Identification of Resonances of Excited States and Spectral Overlaps
The next step in user input processing is the analysis of excited states. PyFREC reads files with the excited states of each fragment and transforms the transition dipole vectors using translation vectors and rotation matrices described above. As each fragment may contain multiple electronic excited states and the molecular systems may contain multiple pigments (e.g., seven or eight bacteriochlorophyll molecules in the Fenna-Matthews-Olson complex),21, 22 PyFREC has a special job type “survey” that surveys (screens) all electronic excited states of all fragments provided in the input in order to identify resonance states. The default resonance condition for states D and A with excited state energies \(\nu_{D}\) and \(\nu_{A}\), respectively, is
\(\left|\nu_{D}-\nu_{A}\right|\leq\omega_{r}\) (5)

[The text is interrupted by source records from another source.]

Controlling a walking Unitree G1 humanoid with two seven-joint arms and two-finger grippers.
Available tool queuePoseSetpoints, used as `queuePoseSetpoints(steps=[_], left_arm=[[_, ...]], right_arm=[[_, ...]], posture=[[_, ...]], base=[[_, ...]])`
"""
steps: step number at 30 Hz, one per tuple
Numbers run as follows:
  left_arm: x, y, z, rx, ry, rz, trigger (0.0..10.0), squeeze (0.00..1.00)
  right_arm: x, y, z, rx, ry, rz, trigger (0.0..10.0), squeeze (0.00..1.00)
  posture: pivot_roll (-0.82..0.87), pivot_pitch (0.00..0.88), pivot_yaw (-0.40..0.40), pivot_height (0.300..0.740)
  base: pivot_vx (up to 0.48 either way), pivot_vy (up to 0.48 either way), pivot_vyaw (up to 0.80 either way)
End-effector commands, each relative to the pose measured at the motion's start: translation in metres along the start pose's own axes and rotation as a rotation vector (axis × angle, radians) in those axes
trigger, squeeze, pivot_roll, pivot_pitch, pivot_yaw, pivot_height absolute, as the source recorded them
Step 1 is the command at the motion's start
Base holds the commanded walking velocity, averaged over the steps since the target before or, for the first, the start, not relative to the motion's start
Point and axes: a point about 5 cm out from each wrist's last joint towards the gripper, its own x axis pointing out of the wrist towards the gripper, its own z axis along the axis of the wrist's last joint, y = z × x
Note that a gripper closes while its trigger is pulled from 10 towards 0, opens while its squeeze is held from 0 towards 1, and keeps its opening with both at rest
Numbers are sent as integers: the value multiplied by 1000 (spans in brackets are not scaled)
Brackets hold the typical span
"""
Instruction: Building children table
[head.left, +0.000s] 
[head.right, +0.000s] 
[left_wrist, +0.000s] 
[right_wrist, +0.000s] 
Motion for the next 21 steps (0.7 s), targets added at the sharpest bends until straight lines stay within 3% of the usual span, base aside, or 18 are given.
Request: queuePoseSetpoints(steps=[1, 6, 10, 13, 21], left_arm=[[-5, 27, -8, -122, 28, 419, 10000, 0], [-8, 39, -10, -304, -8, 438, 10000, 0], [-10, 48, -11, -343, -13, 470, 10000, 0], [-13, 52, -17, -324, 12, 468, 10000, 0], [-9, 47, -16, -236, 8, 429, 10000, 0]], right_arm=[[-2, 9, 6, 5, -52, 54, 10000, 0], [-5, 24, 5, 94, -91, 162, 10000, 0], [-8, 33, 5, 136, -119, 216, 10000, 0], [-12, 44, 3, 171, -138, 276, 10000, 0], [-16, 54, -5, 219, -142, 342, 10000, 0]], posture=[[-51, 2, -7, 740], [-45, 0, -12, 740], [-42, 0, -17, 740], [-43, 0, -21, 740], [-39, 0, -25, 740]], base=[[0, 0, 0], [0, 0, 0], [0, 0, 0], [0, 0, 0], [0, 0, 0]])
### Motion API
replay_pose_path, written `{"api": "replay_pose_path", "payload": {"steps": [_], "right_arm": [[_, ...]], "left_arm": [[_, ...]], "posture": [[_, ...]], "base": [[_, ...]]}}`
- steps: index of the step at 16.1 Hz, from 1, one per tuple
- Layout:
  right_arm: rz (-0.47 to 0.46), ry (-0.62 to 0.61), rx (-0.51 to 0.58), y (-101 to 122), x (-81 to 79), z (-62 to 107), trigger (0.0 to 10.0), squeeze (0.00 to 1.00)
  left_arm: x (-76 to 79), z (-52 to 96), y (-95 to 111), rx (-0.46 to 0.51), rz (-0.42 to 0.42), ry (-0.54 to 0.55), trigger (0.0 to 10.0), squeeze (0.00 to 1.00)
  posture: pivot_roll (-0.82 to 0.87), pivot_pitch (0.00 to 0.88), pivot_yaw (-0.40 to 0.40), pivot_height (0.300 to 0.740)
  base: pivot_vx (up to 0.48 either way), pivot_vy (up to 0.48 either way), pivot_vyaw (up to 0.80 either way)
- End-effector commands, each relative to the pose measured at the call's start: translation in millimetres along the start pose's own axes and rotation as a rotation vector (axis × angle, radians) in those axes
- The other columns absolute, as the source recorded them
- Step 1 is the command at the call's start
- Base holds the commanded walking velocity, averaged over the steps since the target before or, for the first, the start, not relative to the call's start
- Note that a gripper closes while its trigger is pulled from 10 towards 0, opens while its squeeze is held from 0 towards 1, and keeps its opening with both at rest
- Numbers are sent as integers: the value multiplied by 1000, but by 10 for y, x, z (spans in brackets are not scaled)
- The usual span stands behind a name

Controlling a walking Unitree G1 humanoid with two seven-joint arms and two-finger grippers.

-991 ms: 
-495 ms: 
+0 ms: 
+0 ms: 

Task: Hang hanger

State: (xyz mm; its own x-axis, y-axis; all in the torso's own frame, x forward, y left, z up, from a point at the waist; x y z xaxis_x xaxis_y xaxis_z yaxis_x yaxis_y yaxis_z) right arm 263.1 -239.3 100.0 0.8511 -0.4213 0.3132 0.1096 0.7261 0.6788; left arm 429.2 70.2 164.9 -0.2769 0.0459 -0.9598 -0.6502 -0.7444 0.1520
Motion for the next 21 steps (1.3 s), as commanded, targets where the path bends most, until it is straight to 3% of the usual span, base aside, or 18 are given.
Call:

where \(\omega_{r}\) – is the resonance threshold with the default value of 1000 cm-1 that can be changed by the user. As multiple factors determine broadening of spectral lines, the resonance condition above is used only for inspection of potential resonances. Alternatively, the resonance condition can be determined based on the threshold value of spectral overlap (see below). In order to compute excitation energy transfer rates (e.g., with the Förster theory, see below) the spectral overlap (\(J_{\text{DA}}\)) is computed:8, 17, 23
\(J_{\text{DA}}=\frac{1}{N_{f}N_{a}}\int_{0}^{\infty}{f_{D}(\tilde{\nu})a_{A}(\tilde{\nu}){\tilde{\nu}}^{-4}d\tilde{\nu}}\)(6)
where \(f_{D}(\tilde{\nu})\) and \(a_{A}(\tilde{\nu})\) are the area-normalized fluorescence and absorption line shapes, respectively, and\(N_{f}=\int_{0}^{\infty}{f_{D}(\tilde{\nu})\ {\tilde{\nu}}^{-3}d\tilde{\nu}}\)and\(N_{a}=\int_{0}^{\infty}{a_{A}(\tilde{\nu}){\tilde{\nu}}^{-1}d\tilde{\nu}}\)are the normalization factors. In PyFREC, Gaussian line shapes are used by default.
In PyFREC, the calculation of spectral overlaps is based on the Gaussian lineshapes approximation by default. The user provides positions and widths of absorption and emission (fluoresce) spectra of a part of the input. Properties of the excited states are either computed with general purpose electronic structure packages (e.g., Gaussian16) or from empirically based on spectroscopic observations.